Almost any band with “collective” in their name suggests a fluidity of membership, and the Jason McIver Collective is no exception. After forming and releasing their first EP The Big Blue (2014) and the album I May No Perf (2016) (each had a different lineup), McIvor took some time out and has now regrouped for a second EP The Third Door. This time the work is almost exclusively a collaboration with multi-instrumentalist Allister Meffan, whose work with Alae was nominated for best independent release for the Taite Music Prize in 2016. Original McIver collectivist bass man John Curtis makes an appearance on one of these new tracks, but otherwise this is a collaboration of just McIvor and Meffan, with the pair co-writing all the songs, producing, co-producing and Meffan mixing the final result.
And a fine result comes from this new collaboration. The opener Old Strangers is a low tempo, part acoustic, part desert slide electric guitar piece, dry, hot and vast like some southwestern American widescreen cinema soundscape. “I’ll pretend I know what’s wrong / Like I know where you’ll come back from” McIvor sings on the chorus as he yearns for the return of a lost lover. It’s almost as if he is literally staring out across the desert and buttes looking for that far-off dust plume of a vehicle approaching.
This is so tastefully done I listened on repeat over and over, reminding me of those other southwest desert stylists Calexico and their songs of dry landscapes, borderlands, dust and loss.
It’s a great opener and sets a tone for the rest of the EP. There are more guitar slides, very tastefully pitter-pattered drums, even more tastefully done trumpet, layered vocals and spacious reverb that gives the whole recording a sense of these wide-open landscapes. On So Into Myself the narrator ditches the sense of loss for some self-confidence and satisfaction with what he’s got – not that he comes as overly convinced. “Sometimes I just want to run away / But anyway it seems I’m here to stay / It’s easier to think that way / Just think of myself / And then everything feels better / Sick of changing like the weather.” I wondered whether the lost lover whose return he yearned on Old Strangers isn’t so perfect after all. Not that it really matters perhaps, for by the final track Who Was I? McIvor’s narrator is back up to his neck in self-doubt, pain and inability to forget, again sounding like he is stuck on a rusty ranch with hungry cattle and a dead car. This final track brings about a true return to the cinematic soundscape of the opener, and the EP is all the more satisfying for it.

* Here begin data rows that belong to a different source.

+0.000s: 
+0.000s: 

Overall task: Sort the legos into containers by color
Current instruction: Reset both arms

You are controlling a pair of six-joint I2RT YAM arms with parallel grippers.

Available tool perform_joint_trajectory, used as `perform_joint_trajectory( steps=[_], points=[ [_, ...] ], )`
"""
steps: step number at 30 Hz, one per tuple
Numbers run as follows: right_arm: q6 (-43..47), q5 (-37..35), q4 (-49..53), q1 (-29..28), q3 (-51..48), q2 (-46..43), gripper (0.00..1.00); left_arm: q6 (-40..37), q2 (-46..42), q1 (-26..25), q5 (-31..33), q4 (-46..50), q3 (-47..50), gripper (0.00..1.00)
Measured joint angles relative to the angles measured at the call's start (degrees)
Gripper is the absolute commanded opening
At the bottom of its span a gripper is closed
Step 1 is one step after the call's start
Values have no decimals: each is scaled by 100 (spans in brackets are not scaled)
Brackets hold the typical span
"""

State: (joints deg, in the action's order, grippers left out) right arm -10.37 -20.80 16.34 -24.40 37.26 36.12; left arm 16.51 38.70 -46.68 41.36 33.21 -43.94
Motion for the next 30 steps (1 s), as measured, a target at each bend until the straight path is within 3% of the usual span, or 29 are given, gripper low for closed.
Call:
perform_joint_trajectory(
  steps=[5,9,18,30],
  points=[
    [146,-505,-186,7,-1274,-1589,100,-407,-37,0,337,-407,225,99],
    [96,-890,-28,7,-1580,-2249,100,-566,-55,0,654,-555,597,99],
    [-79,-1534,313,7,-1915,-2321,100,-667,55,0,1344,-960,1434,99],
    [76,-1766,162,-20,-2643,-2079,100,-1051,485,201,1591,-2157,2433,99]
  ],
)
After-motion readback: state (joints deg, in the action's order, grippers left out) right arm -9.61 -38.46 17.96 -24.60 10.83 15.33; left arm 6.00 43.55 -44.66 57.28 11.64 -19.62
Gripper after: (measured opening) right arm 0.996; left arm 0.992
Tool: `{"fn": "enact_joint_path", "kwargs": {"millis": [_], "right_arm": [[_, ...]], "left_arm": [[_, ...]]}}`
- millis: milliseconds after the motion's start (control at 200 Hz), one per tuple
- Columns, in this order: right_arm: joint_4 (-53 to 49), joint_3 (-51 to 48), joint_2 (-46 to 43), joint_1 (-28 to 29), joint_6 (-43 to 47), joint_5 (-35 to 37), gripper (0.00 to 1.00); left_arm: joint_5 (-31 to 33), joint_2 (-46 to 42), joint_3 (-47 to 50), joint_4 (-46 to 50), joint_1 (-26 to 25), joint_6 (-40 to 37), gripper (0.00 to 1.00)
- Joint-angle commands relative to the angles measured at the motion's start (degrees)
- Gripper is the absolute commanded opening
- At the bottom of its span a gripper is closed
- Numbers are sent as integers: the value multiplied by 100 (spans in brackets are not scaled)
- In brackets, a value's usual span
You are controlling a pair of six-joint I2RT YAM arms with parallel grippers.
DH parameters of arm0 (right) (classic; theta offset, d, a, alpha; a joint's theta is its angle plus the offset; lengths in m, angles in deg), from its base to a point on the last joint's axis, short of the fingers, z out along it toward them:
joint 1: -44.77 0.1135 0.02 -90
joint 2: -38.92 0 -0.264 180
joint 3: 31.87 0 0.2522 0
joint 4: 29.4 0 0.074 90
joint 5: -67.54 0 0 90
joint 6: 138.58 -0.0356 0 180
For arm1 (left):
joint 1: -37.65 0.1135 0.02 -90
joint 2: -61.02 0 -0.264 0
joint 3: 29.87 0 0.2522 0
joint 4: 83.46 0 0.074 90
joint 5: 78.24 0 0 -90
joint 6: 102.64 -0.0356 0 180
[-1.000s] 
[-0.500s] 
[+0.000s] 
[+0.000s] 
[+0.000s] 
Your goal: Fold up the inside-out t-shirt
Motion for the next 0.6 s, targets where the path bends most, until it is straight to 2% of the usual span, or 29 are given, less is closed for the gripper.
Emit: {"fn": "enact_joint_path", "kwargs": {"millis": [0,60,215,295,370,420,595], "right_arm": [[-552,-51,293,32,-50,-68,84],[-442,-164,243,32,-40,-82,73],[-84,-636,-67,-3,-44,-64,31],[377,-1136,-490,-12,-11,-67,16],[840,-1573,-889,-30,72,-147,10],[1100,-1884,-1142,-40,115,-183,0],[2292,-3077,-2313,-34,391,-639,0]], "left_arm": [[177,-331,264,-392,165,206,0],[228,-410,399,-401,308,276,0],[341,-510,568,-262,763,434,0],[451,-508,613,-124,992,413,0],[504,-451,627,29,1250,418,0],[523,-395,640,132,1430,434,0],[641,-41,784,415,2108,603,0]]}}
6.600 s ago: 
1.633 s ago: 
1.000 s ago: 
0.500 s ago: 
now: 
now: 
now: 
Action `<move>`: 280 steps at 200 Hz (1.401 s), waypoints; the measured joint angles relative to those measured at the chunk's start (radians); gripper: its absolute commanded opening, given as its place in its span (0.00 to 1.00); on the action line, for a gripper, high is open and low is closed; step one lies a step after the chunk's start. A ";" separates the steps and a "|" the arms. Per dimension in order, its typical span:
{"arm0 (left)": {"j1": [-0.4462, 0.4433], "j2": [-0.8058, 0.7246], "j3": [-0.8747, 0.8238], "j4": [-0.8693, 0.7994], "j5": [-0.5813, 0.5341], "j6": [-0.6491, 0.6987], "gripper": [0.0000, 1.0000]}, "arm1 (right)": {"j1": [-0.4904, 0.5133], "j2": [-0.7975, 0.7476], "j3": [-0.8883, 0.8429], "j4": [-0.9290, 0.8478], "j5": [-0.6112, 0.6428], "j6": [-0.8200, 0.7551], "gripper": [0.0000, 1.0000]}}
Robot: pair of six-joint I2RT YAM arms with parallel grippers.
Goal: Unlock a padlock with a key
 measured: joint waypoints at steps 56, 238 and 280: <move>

It’s too bad the Collective limited this release to five songs. There’s more to come from this collaboration, I hope, and also I hope an opportunity to see them play these songs live. A bigger band would undoubtedly be needed to reproduce what’s here on this EP, but stripped down and in the right venue these songs could be even more weighty and tasteful and yearning. The Third Door is a great piece of work that is worth repeat listens, and one which I hope leads to more of this – delicious and shimmering like the desert sky at high noon.